Want to keep schools open? Keep the windows open, too

Keep those classroom windows open.

Yes, it’s fall. Even a bright day has a chilly crispness in the air. And yes, opening a window isn’t energy efficient. It’s not good for the energy bills.

But if you want to keep schools open – and the students and staff safe – then keep those windows open, too.

That’s the advice shared by leading infectious disease experts for this first installment of an ongoing series, “Pandemic Lessons.” This week’s topic: Most schools have reopened, at least part time. What will it take to keep them open, especially in an upstate climate where cold weather will soon force outdoors classes inside?

Right now, teachers are creating airflow by opening windows and keeping doors open. But what about late fall and winter? Should we shut the windows and rely on masks and sanitizing to keep everyone safe? Or should we keep those windows cracked open and bundle up?
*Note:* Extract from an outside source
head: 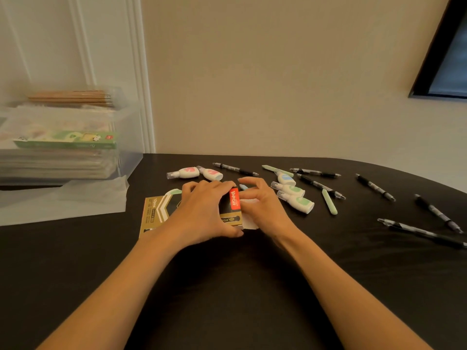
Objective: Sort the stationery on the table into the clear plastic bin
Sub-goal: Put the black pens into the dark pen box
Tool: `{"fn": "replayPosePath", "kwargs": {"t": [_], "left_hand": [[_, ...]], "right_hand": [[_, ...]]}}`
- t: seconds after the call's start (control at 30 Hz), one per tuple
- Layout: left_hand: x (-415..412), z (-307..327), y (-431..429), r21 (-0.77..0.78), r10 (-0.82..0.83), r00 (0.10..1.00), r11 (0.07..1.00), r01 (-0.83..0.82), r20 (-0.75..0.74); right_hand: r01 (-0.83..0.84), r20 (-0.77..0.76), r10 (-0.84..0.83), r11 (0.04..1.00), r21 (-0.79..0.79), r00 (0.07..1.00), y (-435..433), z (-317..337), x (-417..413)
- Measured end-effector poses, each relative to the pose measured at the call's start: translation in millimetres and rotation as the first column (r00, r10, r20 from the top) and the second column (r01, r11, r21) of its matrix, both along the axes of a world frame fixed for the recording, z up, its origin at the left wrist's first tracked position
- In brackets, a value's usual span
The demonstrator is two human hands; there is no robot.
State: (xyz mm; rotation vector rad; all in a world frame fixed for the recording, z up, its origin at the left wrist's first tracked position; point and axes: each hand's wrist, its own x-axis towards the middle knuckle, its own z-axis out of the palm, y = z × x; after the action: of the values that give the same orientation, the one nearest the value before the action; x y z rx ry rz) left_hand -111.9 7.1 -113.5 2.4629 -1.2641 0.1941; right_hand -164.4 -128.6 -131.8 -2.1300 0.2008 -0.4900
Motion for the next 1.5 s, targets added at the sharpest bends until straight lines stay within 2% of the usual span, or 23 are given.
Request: {"fn": "replayPosePath", "kwargs": {"t": [0.1,0.27,0.37,0.43,0.53,0.67,0.77,0.83,0.9,1.0,1.1,1.17,1.27,1.4,1.43,1.5], "left_hand": [[-2.0,0.5,-3.4,-0.003,-0.029,1.0,1.0,0.029,0.006],[4.2,2.7,-7.0,-0.038,-0.066,0.997,0.997,0.065,-0.027],[14.3,8.1,-11.6,-0.048,-0.086,0.993,0.995,0.082,-0.078],[22.7,13.1,-16.1,-0.027,-0.058,0.996,0.998,0.056,-0.067],[38.9,21.3,-27.5,0.041,0.053,0.998,0.998,-0.053,-0.012],[65.4,23.5,-50.1,0.055,0.251,0.968,0.966,-0.251,0.015],[84.9,21.8,-65.9,0.026,0.354,0.935,0.935,-0.354,-0.009],[96.1,18.8,-72.9,0.026,0.372,0.928,0.928,-0.371,-0.004],[108.2,15.5,-76.8,0.033,0.396,0.918,0.918,-0.396,0.01],[121.1,10.7,-74.8,0.031,0.462,0.887,0.886,-0.463,0.021],[129.6,8.9,-68.6,0.03,0.499,0.867,0.866,-0.499,0.013],[128.4,7.2,-69.4,0.02,0.496,0.868,0.868,-0.496,-0.002],[128.7,5.5,-70.6,0.018,0.487,0.873,0.873,-0.487,0.012],[123.4,8.2,-71.7,0.012,0.46,0.888,0.888,-0.46,0.026],[121.3,9.8,-71.2,0.018,0.449,0.893,0.893,-0.449,0.021],[114.3,14.6,-71.6,0.035,0.414,0.91,0.909,-0.415,0.016]], "right_hand": [[-0.013,-0.033,0.016,0.994,0.112,0.999,2.5,1.1,0.8],[-0.06,-0.062,0.075,0.976,0.211,0.995,4.3,5.3,1.4],[-0.118,0.029,0.117,0.899,0.423,0.993,-4.4,7.4,1.3],[-0.087,0.094,0.044,0.847,0.524,0.995,-14.7,9.8,2.8],[0.05,0.149,-0.177,0.791,0.61,0.973,-33.6,13.8,12.2],[0.181,0.125,-0.349,0.721,0.669,0.929,-56.5,12.5,37.8],[0.315,0.056,-0.402,0.79,0.526,0.914,-71.4,5.9,64.7],[0.402,0.024,-0.424,0.873,0.275,0.905,-78.7,-0.6,83.7],[0.428,0.01,-0.428,0.904,-0.008,0.904,-83.7,-3.4,105.2],[0.352,-0.07,-0.392,0.88,-0.319,0.917,-90.3,-0.2,136.7],[0.234,-0.215,-0.384,0.831,-0.505,0.898,-96.3,-0.9,163.0],[0.201,-0.253,-0.415,0.783,-0.589,0.874,-99.2,-4.6,167.5],[0.211,-0.243,-0.446,0.749,-0.628,0.861,-94.2,-6.6,169.2],[0.25,-0.226,-0.448,0.776,-0.579,0.865,-86.6,11.2,156.6],[0.271,-0.212,-0.425,0.816,-0.511,0.88,-85.9,16.4,152.2],[0.27,-0.202,-0.326,0.927,-0.259,0.924,-83.1,29.9,135.4]]}}
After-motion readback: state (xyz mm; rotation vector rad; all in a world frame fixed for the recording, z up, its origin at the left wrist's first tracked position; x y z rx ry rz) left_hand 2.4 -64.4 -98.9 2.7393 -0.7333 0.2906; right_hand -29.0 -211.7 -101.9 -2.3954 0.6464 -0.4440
“Open the damn windows and let them wear their coats,” said Dr. George Rutherford, head of disease and global epidemiology at the University of California, San Francisco. “Keep the air moving. Get some air exchange.”

Rutherford is one of the leading epidemiologists in the United States; an important component of his work is researching and educating policymakers and the public on the ways Covid-19 spreads. Scientists like him thrive on questioning and critiquing the research of others –  it leads to smarter, solid conclusions. But on this point of the dangers of indoor air, the researchers we contacted – all of them considered top experts – seemed to agree.

“You’ve raised the trillion-dollar question,” said Dr. Michael T. Osterholm, an epidemiologist and director of the Center for Infectious Disease Research and Policy at the University of Minnesota. In a summer episode of his “Osterholm Update: Covid-19” podcast, Osterholm recommended schools run outdoor classes. But when we asked what to do during a Buffalo (or Minnesota) winter, Osterholm acknowledged that “one of the issues I’ve seen all along” is indoor air.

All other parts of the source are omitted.